What to produce:
Return, exactly and in full, the lines of the records below starting at the one with "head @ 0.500" and ending at the one with "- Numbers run", and no other lines.

Excerpted data:
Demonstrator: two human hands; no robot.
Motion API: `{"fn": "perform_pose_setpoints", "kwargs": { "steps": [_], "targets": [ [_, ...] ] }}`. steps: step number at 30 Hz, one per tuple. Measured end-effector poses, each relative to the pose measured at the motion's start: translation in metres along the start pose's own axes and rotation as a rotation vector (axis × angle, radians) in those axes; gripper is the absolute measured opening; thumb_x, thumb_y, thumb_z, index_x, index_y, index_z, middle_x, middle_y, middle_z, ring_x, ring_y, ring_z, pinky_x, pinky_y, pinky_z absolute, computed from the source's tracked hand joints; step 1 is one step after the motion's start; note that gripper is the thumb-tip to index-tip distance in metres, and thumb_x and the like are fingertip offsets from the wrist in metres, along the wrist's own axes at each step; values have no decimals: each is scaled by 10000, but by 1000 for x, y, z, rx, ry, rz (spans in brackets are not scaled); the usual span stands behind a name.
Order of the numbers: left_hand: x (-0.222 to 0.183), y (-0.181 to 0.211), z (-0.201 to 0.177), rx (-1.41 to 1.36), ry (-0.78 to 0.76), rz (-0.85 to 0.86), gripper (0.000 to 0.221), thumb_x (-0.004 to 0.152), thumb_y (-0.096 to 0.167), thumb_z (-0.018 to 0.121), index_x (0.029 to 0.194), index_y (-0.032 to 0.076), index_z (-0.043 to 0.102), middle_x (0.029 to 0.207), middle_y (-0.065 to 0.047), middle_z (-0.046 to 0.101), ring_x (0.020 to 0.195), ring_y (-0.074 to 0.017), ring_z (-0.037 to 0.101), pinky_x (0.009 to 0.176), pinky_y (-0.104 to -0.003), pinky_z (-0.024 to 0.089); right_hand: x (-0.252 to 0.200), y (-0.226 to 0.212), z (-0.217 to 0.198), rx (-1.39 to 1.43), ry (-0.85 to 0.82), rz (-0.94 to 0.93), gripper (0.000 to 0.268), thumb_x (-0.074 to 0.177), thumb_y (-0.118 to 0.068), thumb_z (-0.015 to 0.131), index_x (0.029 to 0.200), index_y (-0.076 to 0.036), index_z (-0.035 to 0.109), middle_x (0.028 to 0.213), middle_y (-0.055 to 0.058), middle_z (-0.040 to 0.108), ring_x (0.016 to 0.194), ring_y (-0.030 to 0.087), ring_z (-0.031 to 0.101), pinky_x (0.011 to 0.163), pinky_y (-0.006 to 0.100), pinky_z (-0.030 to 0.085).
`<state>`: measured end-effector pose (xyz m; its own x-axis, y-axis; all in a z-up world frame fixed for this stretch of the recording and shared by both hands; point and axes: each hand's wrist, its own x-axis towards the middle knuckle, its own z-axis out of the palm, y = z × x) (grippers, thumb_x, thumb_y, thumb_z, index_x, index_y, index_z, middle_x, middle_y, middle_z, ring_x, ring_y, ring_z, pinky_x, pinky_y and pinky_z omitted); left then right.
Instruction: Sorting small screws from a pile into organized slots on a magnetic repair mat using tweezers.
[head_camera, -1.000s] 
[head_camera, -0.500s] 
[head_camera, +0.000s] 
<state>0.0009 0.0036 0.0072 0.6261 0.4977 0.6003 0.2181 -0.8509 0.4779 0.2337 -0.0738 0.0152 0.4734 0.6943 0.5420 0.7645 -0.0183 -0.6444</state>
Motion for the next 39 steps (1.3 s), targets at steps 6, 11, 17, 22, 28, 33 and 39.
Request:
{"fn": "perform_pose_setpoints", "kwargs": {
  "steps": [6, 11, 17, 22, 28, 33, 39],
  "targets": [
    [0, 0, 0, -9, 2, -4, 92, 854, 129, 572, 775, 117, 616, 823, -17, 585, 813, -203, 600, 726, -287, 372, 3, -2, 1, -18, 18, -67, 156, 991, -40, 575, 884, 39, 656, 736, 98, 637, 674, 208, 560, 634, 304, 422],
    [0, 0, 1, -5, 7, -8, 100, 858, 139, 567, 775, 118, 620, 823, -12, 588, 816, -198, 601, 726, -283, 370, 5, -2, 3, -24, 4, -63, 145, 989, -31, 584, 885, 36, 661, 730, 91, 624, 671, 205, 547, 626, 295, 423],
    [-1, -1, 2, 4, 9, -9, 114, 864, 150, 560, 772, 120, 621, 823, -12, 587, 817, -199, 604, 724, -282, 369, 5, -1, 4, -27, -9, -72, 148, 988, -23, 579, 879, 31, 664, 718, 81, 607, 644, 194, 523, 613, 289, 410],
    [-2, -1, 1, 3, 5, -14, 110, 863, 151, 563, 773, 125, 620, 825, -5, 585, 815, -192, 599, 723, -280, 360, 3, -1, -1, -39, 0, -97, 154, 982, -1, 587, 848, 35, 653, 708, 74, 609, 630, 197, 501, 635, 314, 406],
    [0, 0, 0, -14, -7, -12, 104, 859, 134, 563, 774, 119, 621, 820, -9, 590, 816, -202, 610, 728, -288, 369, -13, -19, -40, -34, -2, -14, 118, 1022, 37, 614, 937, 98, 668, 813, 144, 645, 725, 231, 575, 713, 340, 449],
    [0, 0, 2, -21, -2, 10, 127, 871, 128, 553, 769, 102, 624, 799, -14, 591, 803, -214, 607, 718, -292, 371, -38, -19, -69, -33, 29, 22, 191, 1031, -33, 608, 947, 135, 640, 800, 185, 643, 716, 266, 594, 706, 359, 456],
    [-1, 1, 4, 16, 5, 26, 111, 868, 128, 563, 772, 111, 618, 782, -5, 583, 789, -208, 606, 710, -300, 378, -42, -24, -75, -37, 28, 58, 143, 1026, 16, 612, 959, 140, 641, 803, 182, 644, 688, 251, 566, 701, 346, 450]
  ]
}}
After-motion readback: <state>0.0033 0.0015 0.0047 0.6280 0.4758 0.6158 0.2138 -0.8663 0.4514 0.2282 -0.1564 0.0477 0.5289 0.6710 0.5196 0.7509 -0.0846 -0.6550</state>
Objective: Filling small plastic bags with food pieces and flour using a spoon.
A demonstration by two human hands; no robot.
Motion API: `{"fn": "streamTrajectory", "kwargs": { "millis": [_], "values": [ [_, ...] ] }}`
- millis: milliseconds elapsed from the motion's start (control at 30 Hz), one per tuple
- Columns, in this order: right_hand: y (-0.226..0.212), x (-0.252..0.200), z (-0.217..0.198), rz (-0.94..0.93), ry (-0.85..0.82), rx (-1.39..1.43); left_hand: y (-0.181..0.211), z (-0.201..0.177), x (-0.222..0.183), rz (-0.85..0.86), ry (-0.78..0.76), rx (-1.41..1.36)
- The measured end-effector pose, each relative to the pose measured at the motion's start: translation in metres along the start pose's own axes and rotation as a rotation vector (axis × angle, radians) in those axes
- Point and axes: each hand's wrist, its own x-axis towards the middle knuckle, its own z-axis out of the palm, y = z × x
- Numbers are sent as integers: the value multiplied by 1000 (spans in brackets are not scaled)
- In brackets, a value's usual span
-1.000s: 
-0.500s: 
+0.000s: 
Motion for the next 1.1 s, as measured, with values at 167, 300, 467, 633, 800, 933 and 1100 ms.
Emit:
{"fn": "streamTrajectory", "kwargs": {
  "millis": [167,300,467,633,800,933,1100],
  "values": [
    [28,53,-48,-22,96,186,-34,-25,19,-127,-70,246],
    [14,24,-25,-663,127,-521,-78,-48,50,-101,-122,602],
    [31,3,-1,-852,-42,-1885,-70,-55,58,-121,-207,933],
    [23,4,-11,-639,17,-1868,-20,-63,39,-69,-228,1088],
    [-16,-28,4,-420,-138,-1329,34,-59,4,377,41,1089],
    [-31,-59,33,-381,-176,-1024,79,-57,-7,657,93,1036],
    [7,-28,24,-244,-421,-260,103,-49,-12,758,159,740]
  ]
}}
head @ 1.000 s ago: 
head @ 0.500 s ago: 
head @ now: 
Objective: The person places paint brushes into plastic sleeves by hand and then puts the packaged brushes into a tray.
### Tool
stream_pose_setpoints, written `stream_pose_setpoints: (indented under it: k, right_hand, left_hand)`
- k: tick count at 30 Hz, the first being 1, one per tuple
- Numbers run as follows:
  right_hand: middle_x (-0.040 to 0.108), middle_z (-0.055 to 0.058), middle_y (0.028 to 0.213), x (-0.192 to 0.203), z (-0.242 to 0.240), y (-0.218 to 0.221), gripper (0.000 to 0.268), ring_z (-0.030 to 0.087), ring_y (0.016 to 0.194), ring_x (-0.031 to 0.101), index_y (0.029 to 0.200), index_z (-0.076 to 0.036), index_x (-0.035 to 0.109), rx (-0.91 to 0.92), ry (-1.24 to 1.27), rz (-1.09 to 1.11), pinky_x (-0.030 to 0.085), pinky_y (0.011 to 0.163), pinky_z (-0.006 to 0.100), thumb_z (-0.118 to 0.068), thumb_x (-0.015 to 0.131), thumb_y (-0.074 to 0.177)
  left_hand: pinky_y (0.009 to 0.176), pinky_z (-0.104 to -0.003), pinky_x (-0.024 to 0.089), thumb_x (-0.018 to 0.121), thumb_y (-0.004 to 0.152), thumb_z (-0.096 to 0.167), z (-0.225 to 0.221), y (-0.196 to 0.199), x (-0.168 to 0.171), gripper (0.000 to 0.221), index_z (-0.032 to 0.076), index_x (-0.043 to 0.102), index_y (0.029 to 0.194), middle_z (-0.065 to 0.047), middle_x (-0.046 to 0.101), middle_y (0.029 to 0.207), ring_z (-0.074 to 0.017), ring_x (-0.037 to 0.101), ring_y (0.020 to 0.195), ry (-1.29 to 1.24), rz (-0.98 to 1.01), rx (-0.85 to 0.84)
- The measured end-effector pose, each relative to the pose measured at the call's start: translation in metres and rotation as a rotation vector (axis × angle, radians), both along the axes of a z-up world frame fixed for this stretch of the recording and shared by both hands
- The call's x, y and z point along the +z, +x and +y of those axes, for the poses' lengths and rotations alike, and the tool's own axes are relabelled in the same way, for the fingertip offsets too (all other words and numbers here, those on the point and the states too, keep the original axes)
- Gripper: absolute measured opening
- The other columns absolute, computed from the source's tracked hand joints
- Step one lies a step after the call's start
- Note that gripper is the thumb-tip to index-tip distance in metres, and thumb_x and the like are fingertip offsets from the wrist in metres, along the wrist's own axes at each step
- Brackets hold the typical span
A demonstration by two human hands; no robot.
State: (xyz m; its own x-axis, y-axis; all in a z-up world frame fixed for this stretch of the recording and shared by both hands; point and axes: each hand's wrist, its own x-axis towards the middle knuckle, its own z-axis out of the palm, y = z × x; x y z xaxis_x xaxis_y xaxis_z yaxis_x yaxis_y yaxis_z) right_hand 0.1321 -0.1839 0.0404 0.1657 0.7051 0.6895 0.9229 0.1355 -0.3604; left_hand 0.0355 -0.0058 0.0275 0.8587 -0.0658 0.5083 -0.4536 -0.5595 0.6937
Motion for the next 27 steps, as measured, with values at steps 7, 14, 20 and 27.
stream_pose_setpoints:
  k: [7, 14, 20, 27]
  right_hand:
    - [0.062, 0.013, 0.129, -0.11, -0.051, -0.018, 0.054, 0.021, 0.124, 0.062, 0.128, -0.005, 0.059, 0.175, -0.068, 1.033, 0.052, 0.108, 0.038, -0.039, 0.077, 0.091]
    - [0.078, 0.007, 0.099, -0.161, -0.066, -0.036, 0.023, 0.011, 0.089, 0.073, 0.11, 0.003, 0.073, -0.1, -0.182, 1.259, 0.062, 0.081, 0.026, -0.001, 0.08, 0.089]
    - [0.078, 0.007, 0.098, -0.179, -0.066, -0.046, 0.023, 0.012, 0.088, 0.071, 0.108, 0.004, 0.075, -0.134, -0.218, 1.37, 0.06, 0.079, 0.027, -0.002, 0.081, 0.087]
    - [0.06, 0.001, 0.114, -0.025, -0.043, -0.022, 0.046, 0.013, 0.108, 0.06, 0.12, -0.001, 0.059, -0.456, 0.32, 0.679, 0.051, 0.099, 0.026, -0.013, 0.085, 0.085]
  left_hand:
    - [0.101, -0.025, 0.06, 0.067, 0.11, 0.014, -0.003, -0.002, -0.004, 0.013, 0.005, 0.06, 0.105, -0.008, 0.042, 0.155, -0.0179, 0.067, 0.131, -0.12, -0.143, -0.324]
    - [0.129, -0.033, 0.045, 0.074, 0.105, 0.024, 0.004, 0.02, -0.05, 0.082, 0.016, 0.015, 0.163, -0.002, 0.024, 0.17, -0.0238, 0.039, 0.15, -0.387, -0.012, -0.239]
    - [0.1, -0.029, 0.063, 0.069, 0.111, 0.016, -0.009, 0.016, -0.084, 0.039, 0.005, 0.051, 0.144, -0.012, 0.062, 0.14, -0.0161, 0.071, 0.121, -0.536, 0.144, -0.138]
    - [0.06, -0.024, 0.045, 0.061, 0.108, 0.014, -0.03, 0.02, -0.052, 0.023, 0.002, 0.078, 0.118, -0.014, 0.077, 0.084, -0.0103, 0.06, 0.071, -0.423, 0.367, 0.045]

Result:
head @ 0.500 s ago: 
head @ now: 
Objective: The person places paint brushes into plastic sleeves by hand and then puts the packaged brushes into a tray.
### Tool
stream_pose_setpoints, written `stream_pose_setpoints: (indented under it: k, right_hand, left_hand)`
- k: tick count at 30 Hz, the first being 1, one per tuple
- Numbers run as follows:

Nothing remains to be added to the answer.